L’action des changements de conditions sur la fertilité est encore plus apparente chez les oiseaux, parce qu’on les élève en grande quantité, et qu’ils se reproduisent beaucoup plus rapidement. Nous avons vu que les animaux carnassiers étaient plus fertiles en captivité que la plupart des autres mammifères ; c’est le contraire chez les oiseaux carnivores. On a employé[1] en Europe pour les usages de la fauconnerie, dix-huit espèces d’oiseaux de proie et plusieurs autres en Perse et dans l’Inde[2] ; elles ont été conservées dans leur pays natal dans les meilleures conditions, ont servi pour la chasse pendant six, huit ou neuf ans[3], et cependant on ne connaît pas chez elles un seul cas de reproduction. Il n’est pas douteux que s’il eût été possible de les propager on ne l’eût fait, car on importait ces oiseaux d’Islande, de Norwége et de Suède, où on les prenait à grands frais pendant qu’ils étaient jeunes. On n’a aucun cas d’accouplement au Jardin des plantes[4]. Aucun faucon, vautour ou hibou n’a jamais produit d’œufs fertiles au Jardin Zoologique ni à celui de Surrey ; dans le premier endroit et dans une seule circonstance, cela est arrivé à un condor et un milan (Milvus niger). On y a cependant observé l’accouplement chez les Aquila fusca, Haliætus leucocephalus, Falco tinnunculus, F. subbuteo et Buteo vulgaris. M. Morris[5] signale comme un fait unique un cas de reproduction chez un Falco tinnunculus gardé en volière. Le Hibou dont on a constaté l’accouplement au Jardin Zoologique de Londres était un grand-duc (Bubo maximus), qui paraît d’ailleurs avoir des dispositions à reproduire en captivité, car une paire conservée au château d’Arundel, dans des conditions plus voisines de l’état de nature que ne le sont d’ordinaire les animaux privés de leur liberté[6], éleva effectivement ses petits. M. Gurney cite un autre cas analogue relatif au même oiseau, et un second d’une autre espèce de hibou, Strix passerina, comme ayant reproduit en captivité[7].
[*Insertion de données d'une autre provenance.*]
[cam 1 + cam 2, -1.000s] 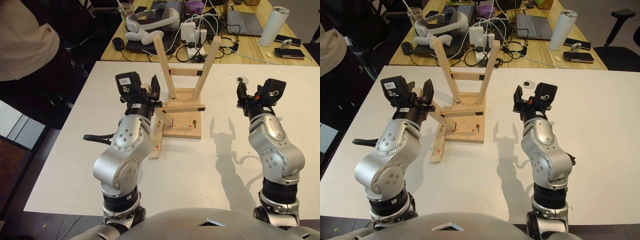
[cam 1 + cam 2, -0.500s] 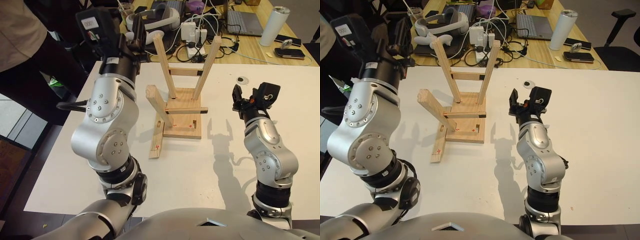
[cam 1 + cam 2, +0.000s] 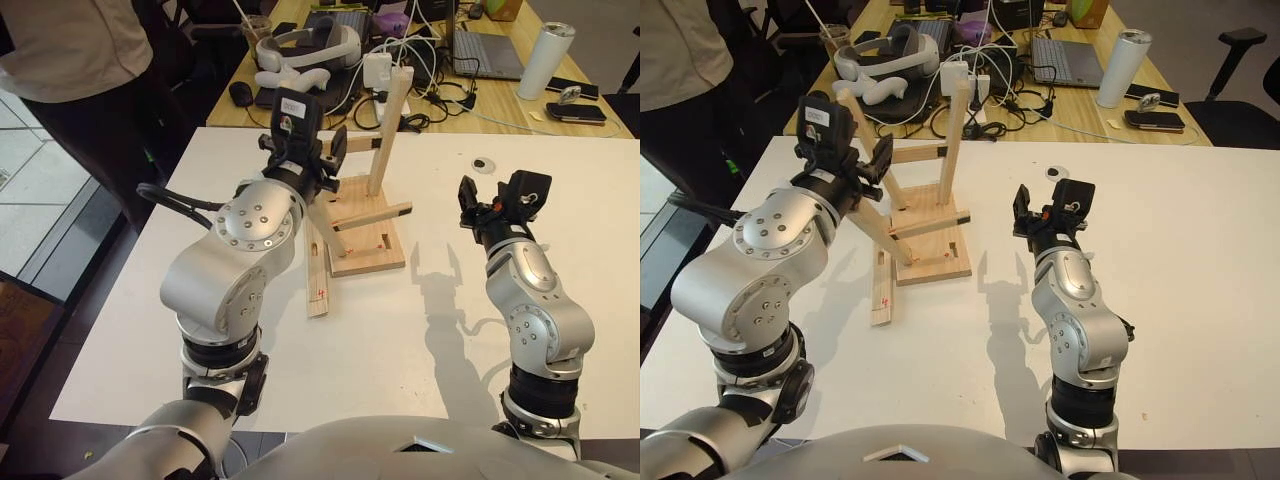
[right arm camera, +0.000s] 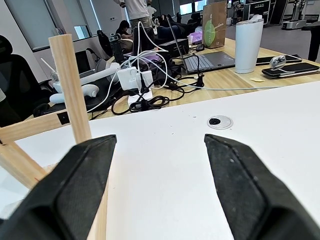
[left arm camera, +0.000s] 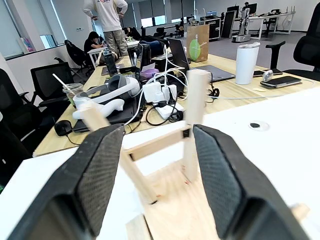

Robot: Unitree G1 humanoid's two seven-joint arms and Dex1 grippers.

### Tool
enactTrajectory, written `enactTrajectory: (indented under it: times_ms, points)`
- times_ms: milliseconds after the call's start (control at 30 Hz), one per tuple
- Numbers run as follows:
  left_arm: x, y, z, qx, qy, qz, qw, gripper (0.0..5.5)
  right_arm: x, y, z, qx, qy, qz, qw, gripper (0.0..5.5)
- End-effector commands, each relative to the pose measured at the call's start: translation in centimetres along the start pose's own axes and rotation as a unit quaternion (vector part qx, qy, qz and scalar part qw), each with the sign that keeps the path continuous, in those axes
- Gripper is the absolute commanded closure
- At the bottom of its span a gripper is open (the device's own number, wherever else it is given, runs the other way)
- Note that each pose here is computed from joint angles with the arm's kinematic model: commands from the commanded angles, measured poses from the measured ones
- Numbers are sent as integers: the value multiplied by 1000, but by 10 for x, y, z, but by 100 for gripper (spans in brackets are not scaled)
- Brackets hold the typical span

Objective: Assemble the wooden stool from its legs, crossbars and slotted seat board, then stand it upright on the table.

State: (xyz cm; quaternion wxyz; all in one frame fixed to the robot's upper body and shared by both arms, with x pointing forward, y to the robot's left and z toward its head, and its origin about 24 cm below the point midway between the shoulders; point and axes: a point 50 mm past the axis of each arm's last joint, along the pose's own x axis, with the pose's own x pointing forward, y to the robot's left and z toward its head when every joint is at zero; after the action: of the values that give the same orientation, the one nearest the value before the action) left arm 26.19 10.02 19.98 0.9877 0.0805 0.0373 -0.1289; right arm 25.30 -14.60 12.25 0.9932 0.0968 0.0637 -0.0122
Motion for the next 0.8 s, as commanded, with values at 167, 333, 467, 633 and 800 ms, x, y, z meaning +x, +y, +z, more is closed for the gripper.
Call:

On a apprivoisé et conservé pendant longtemps dans leur pays natal un grand nombre d’oiseaux granivores plus petits, et cependant la plus haute autorité[8], en matière d’oiseaux de volière, constate que leur propagation est extrêmement difficile. Le canari fournit la preuve qu’il n’y a aucune difficulté inhérente à ce que les petits oiseaux puissent se reproduire en captivité, et d’après Audubon[9], le Fringilla ciris de l’Amérique du Nord se propage aussi bien que le canari. Pour beaucoup de ces petits oiseaux qu’on a conservés en captivité, le fait le plus remarquable est que,

  1. Encyc. of Rural Sports, p. 691.
  2. D’après Sir A. Burnes (Caboul, etc., p. 51), on utilise dans le Scinde, pour la fauconnerie, huit espèces.
  3. Loudon’s, Mag. of Nat. Hist., vol. VI, 1833, p. 110.
  4. F. Cuvier, Ann. du Muséum, t. IX, p. 128.
  5. The Zoologist, vol. VIIVIII, 1849–50, p. 2648.
  6. Knox, Ornithological Rambles in Sussex, p. 91.
  7. The Zoologist, vol. VIIVIII, 1849–50, p. 2566. — Vol. IXx, 1851–52, p. 3207.
  8. Bechstein, Naturg. der Stubenvögel, 1840, p. 20.
  9. Ornithological Biography, vol. v, p. 517.